Houses are not built with enough garages (usually two) or driveway space (usually two) because children living at home in their twenties is the norm (average house price in the GTA is a million+ as well as the common interfamily/intergeneration living arrangements). So the necessity of street parking on narrow streets that were never intended to have permanent parking is a huge mess.

Outdoor living spaces are VERY important. As soon as winter is over everyone is outside as much as possible. Where I am living now a bonfire pit is essential, depending on ethnicity other communities may have outdoor kitchens or brick pizza ovens. Where I am now (cottage country) it is pretty common to have a bunkie, more southern houses have a large shed for wordworking or yoga.

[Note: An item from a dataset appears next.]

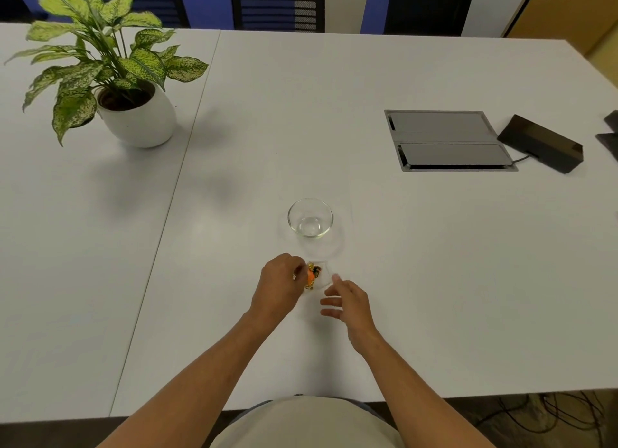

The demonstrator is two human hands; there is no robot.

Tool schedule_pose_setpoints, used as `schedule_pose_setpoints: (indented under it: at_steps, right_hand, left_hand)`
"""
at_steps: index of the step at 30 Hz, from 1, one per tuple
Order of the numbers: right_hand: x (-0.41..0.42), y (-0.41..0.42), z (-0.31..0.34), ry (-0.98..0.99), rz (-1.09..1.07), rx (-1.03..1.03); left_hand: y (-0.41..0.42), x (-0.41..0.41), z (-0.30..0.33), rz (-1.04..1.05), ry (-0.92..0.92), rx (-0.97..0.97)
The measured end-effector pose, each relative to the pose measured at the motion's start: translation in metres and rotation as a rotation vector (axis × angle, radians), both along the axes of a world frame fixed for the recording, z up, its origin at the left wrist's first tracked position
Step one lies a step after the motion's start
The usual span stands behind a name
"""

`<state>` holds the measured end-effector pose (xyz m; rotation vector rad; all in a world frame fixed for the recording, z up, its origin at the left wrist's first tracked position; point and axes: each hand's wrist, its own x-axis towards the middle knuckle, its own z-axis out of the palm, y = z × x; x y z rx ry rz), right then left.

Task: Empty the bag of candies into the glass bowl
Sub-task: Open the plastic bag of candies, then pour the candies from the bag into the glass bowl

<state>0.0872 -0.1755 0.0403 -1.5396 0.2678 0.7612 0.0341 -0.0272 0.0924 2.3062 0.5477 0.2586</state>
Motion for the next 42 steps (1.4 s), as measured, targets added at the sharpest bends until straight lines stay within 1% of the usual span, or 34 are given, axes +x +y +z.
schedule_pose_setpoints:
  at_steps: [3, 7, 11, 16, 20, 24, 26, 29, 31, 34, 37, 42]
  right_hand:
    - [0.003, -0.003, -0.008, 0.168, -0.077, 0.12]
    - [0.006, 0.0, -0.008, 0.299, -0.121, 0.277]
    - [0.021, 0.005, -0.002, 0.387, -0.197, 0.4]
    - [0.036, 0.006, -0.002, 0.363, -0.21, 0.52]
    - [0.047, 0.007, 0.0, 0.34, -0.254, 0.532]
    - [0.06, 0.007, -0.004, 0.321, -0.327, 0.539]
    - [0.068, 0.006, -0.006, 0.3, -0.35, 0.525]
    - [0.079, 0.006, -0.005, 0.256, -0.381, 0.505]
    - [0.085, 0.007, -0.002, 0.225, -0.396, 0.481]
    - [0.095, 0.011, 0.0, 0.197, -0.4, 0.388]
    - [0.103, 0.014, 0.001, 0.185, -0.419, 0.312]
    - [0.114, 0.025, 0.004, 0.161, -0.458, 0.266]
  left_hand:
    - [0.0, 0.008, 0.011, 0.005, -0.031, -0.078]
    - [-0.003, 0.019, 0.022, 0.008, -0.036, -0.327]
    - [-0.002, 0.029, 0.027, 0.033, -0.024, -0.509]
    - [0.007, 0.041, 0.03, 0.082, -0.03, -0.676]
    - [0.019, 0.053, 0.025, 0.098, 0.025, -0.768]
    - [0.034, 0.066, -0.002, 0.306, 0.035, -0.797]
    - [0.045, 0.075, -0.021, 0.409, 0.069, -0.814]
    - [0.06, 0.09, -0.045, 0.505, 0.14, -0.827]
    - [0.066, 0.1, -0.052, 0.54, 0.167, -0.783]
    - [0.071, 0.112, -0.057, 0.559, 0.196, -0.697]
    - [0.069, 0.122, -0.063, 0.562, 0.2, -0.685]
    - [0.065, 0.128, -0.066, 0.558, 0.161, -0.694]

Most new subdivisions starting two decades ago do not have home mail delievery so many of the houses do not have mailboxes any more and flyers are just tossed on the porch and blow away. It is extremely rare to see a solid front door, almost all have huge glass inserts to bring the sunshine in.
posted by saucysault at 6:51 AM on June 3, 2017 [1 favorite]

In New Mexico and other hot, dry areas, home cooling is often accomplished with a swamp cooler or evaporative cooler. Uses much less electricity than an air conditioner.

I'm trying to solve the 'Why don't we do that here?' conundrum.

In this case, climate.
posted by yohko at 3:22 PM on June 3, 2017 [3 favorites]

My Cincinnati home (built in the late 30s) has the "Pittsburgh toilet".
posted by mmascolino at 5:19 PM on June 3, 2017

Not sure if this counts, but in some areas, like the Northeast, gas stoves/ranges are really common, especially in older houses/apartment buildings. In the Northwest, where I live now, they are uncommon and a bit of a status symbol.
posted by lunasol at 7:40 AM on June 4, 2017

The Japanese hotel room I lived in for a while had a feature I'd like in my house (though, not enough to spend a lot of money on changing at this point yet): The hot water thermostat. Looks and works just like the HVAC thermostat. This one had split zones so you could have a different temperature for the kitchen and the bathroom.

It's nice to be able to set the bathroom hot water for say, 41C, so you only have to open the hot water tap, wait 30 sec, then step in the shower- perfect. And it stays that way until you're done without fiddling with the faucet.